Nothing feels more impossible to me, most of the time, than getting started. Some people will start 100 things and never finish them. I much more often finish what I start, but perhaps it’s because I start less.
It doesn’t matter what I’m starting, whether it’s for pleasure or obligation, immediate necessity or prudent preparation. I often just can’t seem to do the things that would greatly improve my quality of life.
I just don’t know where to start. Or how to start.
Annie Dillard describes the dilemma well, especially when it comes to writing: “[One] must be sufficiently excited to rouse himself to the task at hand, and not so excited he cannot sit down to it…[But] how to set yourself spinning? Where is an edge—a dangerous edge—and where is the trail to the edge and the strength to climb it?”
I’m a master at what Madeleine L’Engle describes as “putting off the moment of plunging in”.
But it’s the “plunge” that’s the problem. The whole image of leaping from a high place into an ice-cold pool is horrifying to me. I marvel at people who embrace that trauma for trauma’s sake. No. I much prefer to wade in, taking the next step after I’ve adjusted to the last.
I went to this leadership camp in high school and several of the training challenges were physically demanding. I have always been literally the worst in any group at these, so I’m very shy when presented with them. I look for any way out. The trainer must have sensed that in me, because he insisted I go first. I didn’t fully understand the challenge and I had never seen anything like it before. So he put a safety harness on me (precautionary, I told myself, it is the YMCA after all) and told me to “start climbing that ladder.” It was a set of pegs leading to a platform at the top of a telephone pole. Everyone in the group was watching—all of the student leaders from my high school. Fine. How hard can this be? I didn’t know enough to protest. Another trainer was at the top to give me more instructions. I’m not scared of heights, so the next part didn’t sound so bad. The trainer attached another rope to my harness and told me I was going to “swing” to the next platform on the next telephone pole, and the rope would carry me. How bad can that be? There were ropes everywhere and I seemed to be attached to all of them.
I took a step off the platform with no concept of what came next: A forty- foot plummet. It turns out the ropes securing me were really, really, long. If I had seen anyone do this before me, there is no way in hell I would have made it to the top of the platform. The adrenaline was so powerful, I started bawling. I was never intended to make it to the second tower at all. I was just suspended in the air, swinging back and forth until I slowed enough to be lowered to the ground. (I never decided that was fun in the end, and I never felt accomplished for what I had done. The Y-camp lessons of risk and reward were lost on me there.) Step by step, wading in, I had fallen into the kind of trauma that drives my procrastination.
It’s the threat of trauma or sacrifice that often holds me back—a pathological resistance to discomfort.
But there’s no room for this resistance in the fullness of life.

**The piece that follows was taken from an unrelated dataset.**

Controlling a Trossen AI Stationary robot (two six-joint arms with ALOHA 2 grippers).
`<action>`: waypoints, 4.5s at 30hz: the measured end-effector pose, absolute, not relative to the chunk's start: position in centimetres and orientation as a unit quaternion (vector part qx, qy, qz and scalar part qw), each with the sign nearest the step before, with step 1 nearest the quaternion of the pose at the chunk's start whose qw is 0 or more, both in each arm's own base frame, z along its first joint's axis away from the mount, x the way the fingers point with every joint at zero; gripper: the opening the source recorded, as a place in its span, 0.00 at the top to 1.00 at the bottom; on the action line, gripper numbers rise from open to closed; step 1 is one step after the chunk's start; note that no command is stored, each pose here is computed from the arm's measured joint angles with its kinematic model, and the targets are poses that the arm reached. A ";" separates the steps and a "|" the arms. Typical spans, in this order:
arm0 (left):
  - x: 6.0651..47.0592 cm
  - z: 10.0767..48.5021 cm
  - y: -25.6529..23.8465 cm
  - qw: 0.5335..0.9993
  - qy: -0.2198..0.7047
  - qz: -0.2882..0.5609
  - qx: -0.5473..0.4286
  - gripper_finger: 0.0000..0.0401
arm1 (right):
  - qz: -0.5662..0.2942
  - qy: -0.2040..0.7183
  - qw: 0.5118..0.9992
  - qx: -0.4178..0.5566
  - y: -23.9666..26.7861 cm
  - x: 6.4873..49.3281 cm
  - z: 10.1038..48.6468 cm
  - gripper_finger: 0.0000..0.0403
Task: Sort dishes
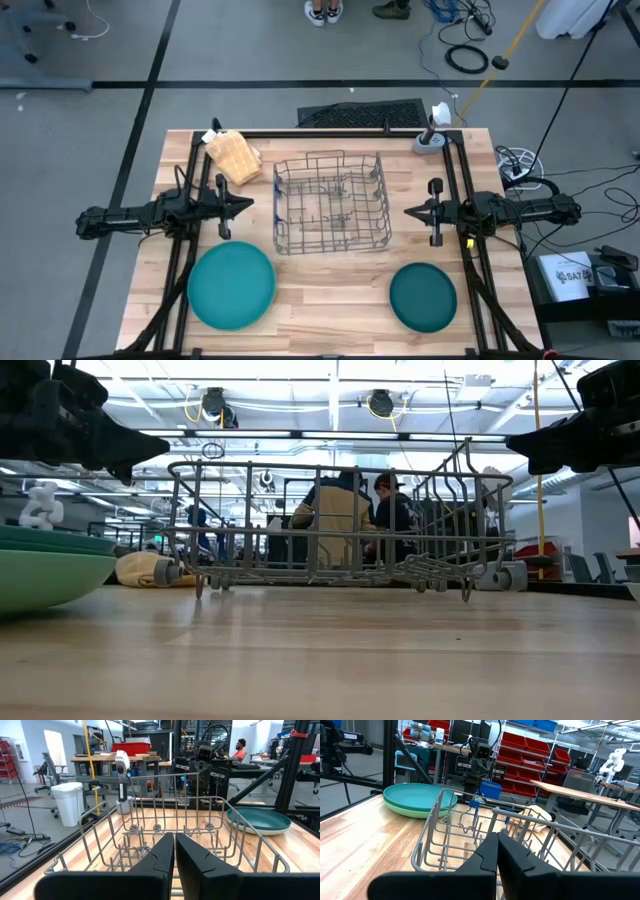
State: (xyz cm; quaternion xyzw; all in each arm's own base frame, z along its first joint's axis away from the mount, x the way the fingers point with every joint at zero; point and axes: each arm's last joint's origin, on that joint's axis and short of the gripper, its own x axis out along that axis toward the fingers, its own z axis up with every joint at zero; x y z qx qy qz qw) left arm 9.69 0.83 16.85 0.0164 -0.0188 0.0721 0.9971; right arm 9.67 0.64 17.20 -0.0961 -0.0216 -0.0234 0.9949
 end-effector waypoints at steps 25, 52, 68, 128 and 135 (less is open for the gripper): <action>9.7 16.8 0.8 0.997 -0.019 0.072 0.016 0.93 | -0.009 -0.281 0.946 0.163 0.2 7.4 24.4 1.00; 8.7 21.1 0.7 0.973 -0.222 0.061 -0.010 0.93 | 0.009 -0.078 0.994 0.072 1.2 13.2 32.2 1.00; 8.6 21.8 0.0 0.981 -0.188 -0.055 0.009 0.93 | 0.032 0.013 0.998 -0.051 3.5 31.6 37.7 0.96; 18.5 16.1 -3.6 0.778 0.625 -0.042 -0.049 0.51 | 0.055 0.178 0.965 -0.184 3.6 37.2 38.6 0.68; 18.5 16.0 -3.6 0.776 0.628 -0.037 -0.046 0.70 | 0.054 0.179 0.966 -0.178 3.6 37.2 38.6 0.68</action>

We must ask: How can our comfort be more important than the task at hand? How can the tiny, temporary comfort be more important than achievement or victory?
This year, I’ve found a few practical things to mitigate my resistance:
1. I do a tiny bit each day. If I want a cleaner house, I have to clean one thing each day—clear one surface, wash one load, do one chore. Otherwise I’ll never do the big weekend clean.
2. I make a methodical approach. If I know I should go running (but even after nine months, I still hate it), I get dressed. I put my shoes on. I fill my water bottle. I find my headphones. I put the leash on George. (which is the point of no return, because once he sees the leash we’re going somewhere, whether I like it or not). I get out the door. I walk, then I pick up the pace, then I figure I can do that for 2 more minutes. Then another two minutes… and so it goes until I’ve finished my workout without realizing it.
3. I start without the conditions being perfect. In theory, I can start writing even if I don’t have the right pen or the right notebook. (This is the hardest for me to do.) Just because I am not cooking for myself with perfectly measured and consciously chosen ingredients, doesn’t mean I can’t make deliberate, healthy food choices. Just because I don’t have time for a shower after a workout, doesn’t mean I can’t do some strength-training to meet my goal of exercising every day.
4. I keep a daily momentum. If I don’t STOP doing something, then I don’t have to worry about starting—or worse, starting over again. (though daily-ness is also a weakness for me)
And if none of this seems to work, I follow Annie Dillard’s example:
“To crank myself up…I drank coffee in titrated doses. It was a tricky business, requiring the finely tuned judgment of an anesthesiologist. There was a tiny range in which coffee was effective. Short of which it was useless, and beyond which, fatal.”
They say “A thing begun is half done,” and I’m sure Dillard is on to something with what fuels her beginning.